Same here. And I often start getting uncomfortable and feel like I'm being set up. As if there's no 'winning' answer, so it makes it harder to speak without sounding like a moron though in my head I usually know what the correct answer is.


----------



## rymo (Sep 6, 2009)

Perkins said:


> Same here. And I often start getting uncomfortable and feel like I'm being set up. As if there's no 'winning' answer, so it makes it harder to speak without sounding like a moron though in my head I usually know what the correct answer is.


Quick, what's 2+2?


----------



## Perkins (Dec 14, 2010)

rymo said:


> Quick, what's 2+2?


Hahaha, okay online is a different story.

In person I clam up.

(4.)


----------



## cold fission cure (Aug 31, 2010)

rymo said:


> ...we were watching Beauty and the Geek and a woman had to answer the question, "What continent starts with the letter 'E'"?


are you seeking advice on something that happened 3 years ago? because that's how long it's been since Beauty and the Geek was a show


----------



## rymo (Sep 6, 2009)

cold fission cure said:


> are you seeking advice on something that happened 3 years ago? because that's how long it's been since Beauty and the Geek was a show


australian version, you almost got me though!! very clever.


----------



## lanzman (Jun 14, 2004)

Could be you made her nervous and her mind went blank when you asked. Or could be Geography really is not that important to her so it not something she's going to remember at the tip of her tongue. It seems you're being a bit judgmental over something so silly. But, hey, that's just my opinion.


----------



## NoName99 (Jul 3, 2011)

So, I see your girlfriend isn't perfect. Hah! I got you there, because mine is! I kid you not. Unfortunately she's not in Europe... she's in Mai Head. That's continent number 8, FYI. Newly discovered by this portuguese sailor.
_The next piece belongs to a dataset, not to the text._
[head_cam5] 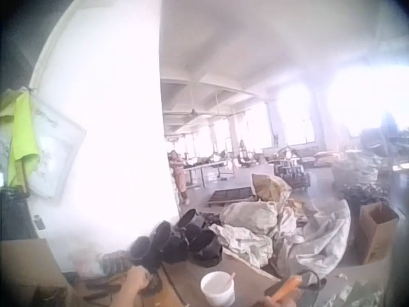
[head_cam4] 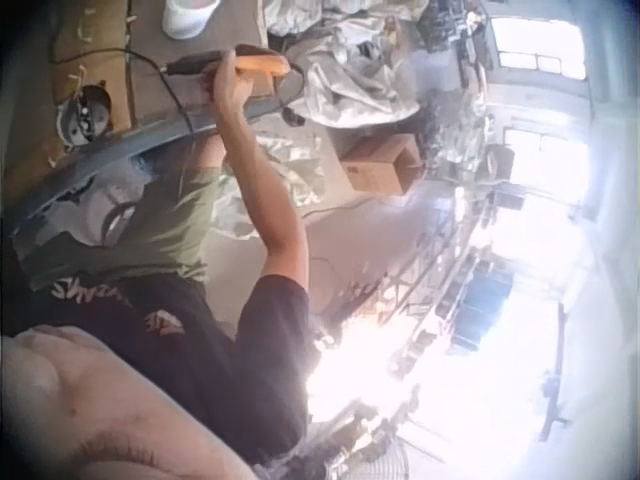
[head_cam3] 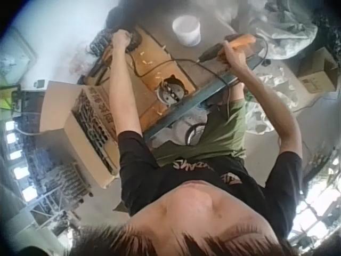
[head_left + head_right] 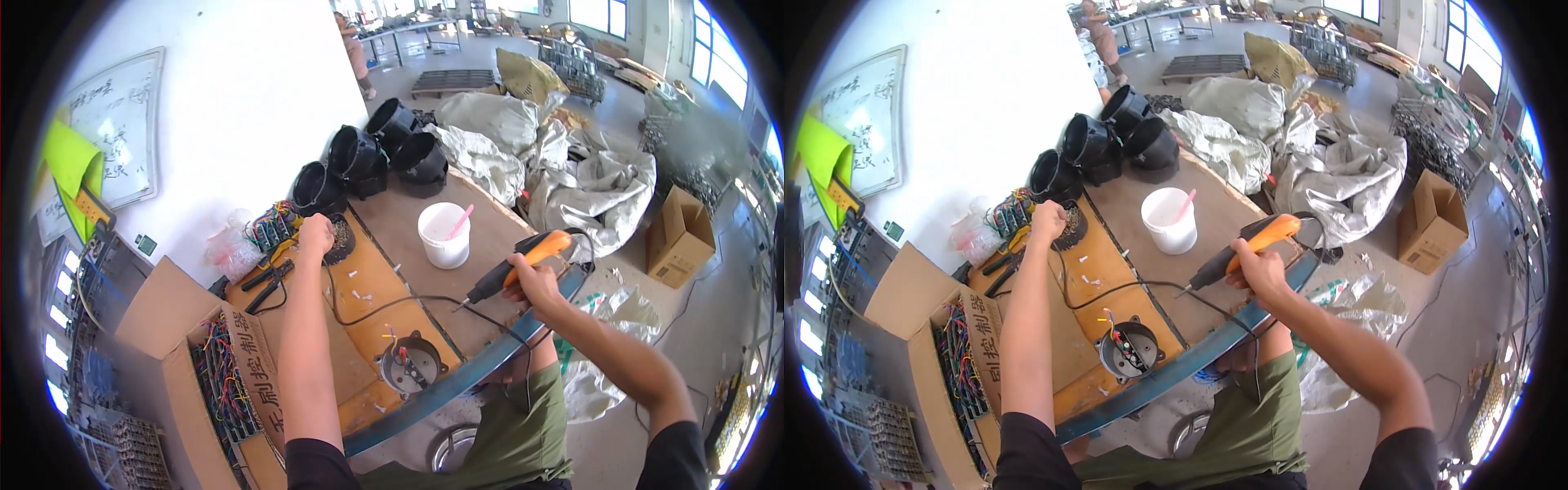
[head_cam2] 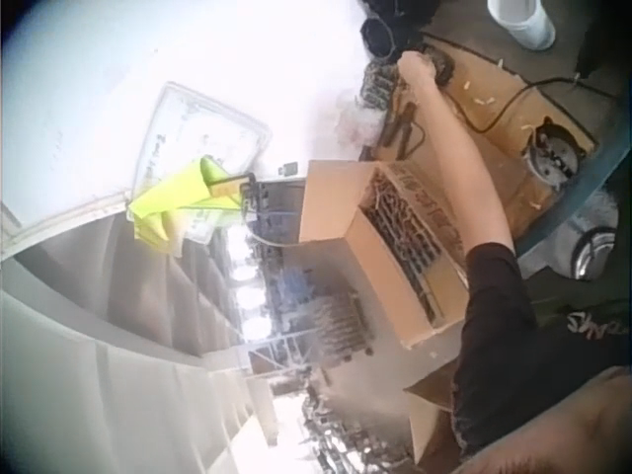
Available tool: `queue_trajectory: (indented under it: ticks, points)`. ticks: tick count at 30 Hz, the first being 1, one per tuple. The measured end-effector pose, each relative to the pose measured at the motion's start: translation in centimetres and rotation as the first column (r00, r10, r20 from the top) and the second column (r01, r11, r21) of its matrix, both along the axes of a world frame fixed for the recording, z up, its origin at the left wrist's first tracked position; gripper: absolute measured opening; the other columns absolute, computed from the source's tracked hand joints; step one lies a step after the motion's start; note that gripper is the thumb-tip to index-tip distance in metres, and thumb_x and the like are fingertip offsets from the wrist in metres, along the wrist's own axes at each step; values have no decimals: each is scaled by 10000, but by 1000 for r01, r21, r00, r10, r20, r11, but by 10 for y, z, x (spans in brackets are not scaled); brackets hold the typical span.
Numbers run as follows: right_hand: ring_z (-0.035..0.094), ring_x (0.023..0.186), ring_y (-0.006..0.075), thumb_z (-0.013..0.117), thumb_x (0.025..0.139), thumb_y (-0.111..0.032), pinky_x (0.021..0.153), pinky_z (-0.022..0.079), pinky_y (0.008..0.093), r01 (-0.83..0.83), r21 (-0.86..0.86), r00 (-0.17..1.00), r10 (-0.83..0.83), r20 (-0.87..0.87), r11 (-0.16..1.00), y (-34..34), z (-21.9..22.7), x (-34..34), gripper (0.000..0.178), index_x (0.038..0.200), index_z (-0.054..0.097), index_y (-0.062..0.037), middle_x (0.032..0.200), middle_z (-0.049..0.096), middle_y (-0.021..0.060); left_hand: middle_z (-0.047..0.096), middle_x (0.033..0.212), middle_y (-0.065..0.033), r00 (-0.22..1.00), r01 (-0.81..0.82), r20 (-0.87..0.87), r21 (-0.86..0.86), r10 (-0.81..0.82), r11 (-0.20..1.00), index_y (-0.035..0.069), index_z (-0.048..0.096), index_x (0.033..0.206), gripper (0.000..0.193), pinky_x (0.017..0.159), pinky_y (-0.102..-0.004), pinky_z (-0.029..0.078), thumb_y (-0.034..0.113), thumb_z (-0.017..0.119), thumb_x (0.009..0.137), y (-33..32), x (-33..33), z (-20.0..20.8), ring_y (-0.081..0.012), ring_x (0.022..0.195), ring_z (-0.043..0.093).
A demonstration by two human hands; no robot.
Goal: The person assembles electronic controller units by applying adhesive from a cup using a small stick to a circuit board and housing, and then using an electric screwdriver to fasten them together.
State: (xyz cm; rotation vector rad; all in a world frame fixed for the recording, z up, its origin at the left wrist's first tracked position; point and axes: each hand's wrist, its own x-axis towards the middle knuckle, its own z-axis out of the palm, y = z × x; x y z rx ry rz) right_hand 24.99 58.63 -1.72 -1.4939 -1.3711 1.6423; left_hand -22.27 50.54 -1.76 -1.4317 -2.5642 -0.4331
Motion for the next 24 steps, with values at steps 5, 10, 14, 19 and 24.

But... if you like her, give her a chance. Don't be so quick to judge her. Maybe one day the shoe will be on the other foot, and you'll go whoopsie daisy .


----------



## rymo (Sep 6, 2009)

NoName99 said:


> So, I see your girlfriend isn't perfect. Hah! I got you there, because mine is! I kid you not. Unfortunately she's not in Europe... she's in Mai Head. That's continent number 8, FYI. Newly discovered by this portuguese sailor.
> 
> But... if you like her, give her a chance. Don't be so quick to judge her. Maybe one day the shoe will be on the other foot, and you'll go whoopsie daisy .


LOL...thanks...I mean I'm still with her so everyone who is saying I'm going crazy about it are not completely correct...she's fun and attractive and all that so I'm continuing to see her. I will reiterate though that I am surprised how many people don't think everyone should know the continents...okay maybe Antarctica is a tough one and not everyone knows Australia is its own continent but .... lol..alright I give up. Intellectually we are definitely not on the same plane...not saying I'm so much more intelligent, we just focus on different things...I guess...

HERE'S THE DEAL...when you absolutely feel that you are not going to be with someone for the long haul because of certain differences, what's the point of a relationship? Just to have fun? If so, I am definitely having fun...but it's hard sometimes to be super enthusiastic and sweet and loving and pay for a lot of **** when you know she's not the perfect match. I sound silly but I am fairly new at the relationship thing...I know most people don't over think it like this but I tend to think of things in extremes and overgeneralizations (wtf???) instead of just living in the mome....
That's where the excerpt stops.